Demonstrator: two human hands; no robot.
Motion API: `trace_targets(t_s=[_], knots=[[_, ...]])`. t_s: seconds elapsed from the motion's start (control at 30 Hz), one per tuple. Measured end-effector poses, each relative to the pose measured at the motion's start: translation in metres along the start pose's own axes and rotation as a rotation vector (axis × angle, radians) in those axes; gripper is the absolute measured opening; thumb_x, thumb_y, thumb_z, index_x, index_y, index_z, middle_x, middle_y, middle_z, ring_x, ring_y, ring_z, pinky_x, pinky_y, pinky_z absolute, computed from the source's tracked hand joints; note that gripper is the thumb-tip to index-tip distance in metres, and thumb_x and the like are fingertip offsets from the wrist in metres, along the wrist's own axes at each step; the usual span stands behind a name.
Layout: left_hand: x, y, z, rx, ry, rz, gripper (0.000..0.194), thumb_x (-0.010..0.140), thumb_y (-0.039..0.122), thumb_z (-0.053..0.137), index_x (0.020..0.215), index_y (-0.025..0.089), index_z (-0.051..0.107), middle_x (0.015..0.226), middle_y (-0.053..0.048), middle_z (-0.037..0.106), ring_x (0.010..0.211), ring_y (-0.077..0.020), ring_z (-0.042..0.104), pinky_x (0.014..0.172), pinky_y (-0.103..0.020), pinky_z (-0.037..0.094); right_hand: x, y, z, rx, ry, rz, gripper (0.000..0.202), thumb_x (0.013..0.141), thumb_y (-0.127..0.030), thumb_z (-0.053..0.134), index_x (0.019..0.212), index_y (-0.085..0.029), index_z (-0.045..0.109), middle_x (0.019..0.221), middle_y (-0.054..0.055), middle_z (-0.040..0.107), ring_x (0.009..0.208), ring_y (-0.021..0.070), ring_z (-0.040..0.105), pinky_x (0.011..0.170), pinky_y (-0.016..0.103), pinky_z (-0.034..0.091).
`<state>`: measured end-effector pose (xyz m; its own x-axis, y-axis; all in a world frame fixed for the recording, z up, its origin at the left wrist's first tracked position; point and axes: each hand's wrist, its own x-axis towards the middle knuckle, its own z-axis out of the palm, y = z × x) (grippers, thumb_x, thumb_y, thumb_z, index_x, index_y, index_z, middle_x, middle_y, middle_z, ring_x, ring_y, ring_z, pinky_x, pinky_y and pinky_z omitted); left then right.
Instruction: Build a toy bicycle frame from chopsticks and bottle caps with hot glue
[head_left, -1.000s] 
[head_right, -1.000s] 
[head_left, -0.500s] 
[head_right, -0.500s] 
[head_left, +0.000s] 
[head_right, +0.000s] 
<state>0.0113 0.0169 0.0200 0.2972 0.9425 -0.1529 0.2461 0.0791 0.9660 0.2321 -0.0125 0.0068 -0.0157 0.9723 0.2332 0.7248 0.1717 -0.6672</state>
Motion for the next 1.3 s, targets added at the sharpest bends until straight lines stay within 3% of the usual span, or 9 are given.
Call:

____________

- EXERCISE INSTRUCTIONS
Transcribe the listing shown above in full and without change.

- RESPONSE BELOW
Demonstrator: two human hands; no robot.
Motion API: `trace_targets(t_s=[_], knots=[[_, ...]])`. t_s: seconds elapsed from the motion's start (control at 30 Hz), one per tuple. Measured end-effector poses, each relative to the pose measured at the motion's start: translation in metres along the start pose's own axes and rotation as a rotation vector (axis × angle, radians) in those axes; gripper is the absolute measured opening; thumb_x, thumb_y, thumb_z, index_x, index_y, index_z, middle_x, middle_y, middle_z, ring_x, ring_y, ring_z, pinky_x, pinky_y, pinky_z absolute, computed from the source's tracked hand joints; note that gripper is the thumb-tip to index-tip distance in metres, and thumb_x and the like are fingertip offsets from the wrist in metres, along the wrist's own axes at each step; the usual span stands behind a name.
Layout: left_hand: x, y, z, rx, ry, rz, gripper (0.000..0.194), thumb_x (-0.010..0.140), thumb_y (-0.039..0.122), thumb_z (-0.053..0.137), index_x (0.020..0.215), index_y (-0.025..0.089), index_z (-0.051..0.107), middle_x (0.015..0.226), middle_y (-0.053..0.048), middle_z (-0.037..0.106), ring_x (0.010..0.211), ring_y (-0.077..0.020), ring_z (-0.042..0.104), pinky_x (0.014..0.172), pinky_y (-0.103..0.020), pinky_z (-0.037..0.094); right_hand: x, y, z, rx, ry, rz, gripper (0.000..0.202), thumb_x (0.013..0.141), thumb_y (-0.127..0.030), thumb_z (-0.053..0.134), index_x (0.019..0.212), index_y (-0.085..0.029), index_z (-0.045..0.109), middle_x (0.019..0.221), middle_y (-0.054..0.055), middle_z (-0.040..0.107), ring_x (0.009..0.208), ring_y (-0.021..0.070), ring_z (-0.040..0.105), pinky_x (0.011..0.170), pinky_y (-0.016..0.103), pinky_z (-0.034..0.091).
`<state>`: measured end-effector pose (xyz m; its own x-axis, y-axis; all in a world frame fixed for the recording, z up, its origin at the left wrist's first tracked position; point and axes: each hand's wrist, its own x-axis towards the middle knuckle, its own z-axis out of the palm, y = z × x) (grippers, thumb_x, thumb_y, thumb_z, index_x, index_y, index_z, middle_x, middle_y, middle_z, ring_x, ring_y, ring_z, pinky_x, pinky_y and pinky_z omitted); left then right.
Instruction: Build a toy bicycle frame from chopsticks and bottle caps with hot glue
[head_left, -1.000s] 
[head_right, -1.000s] 
[head_left, -0.500s] 
[head_right, -0.500s] 
[head_left, +0.000s] 
[head_right, +0.000s] 
<state>0.0113 0.0169 0.0200 0.2972 0.9425 -0.1529 0.2461 0.0791 0.9660 0.2321 -0.0125 0.0068 -0.0157 0.9723 0.2332 0.7248 0.1717 -0.6672</state>
Motion for the next 1.3 s, targets added at the sharpest bends until straight lines stay within 3% of the usual span, or 9 are given.
Call:

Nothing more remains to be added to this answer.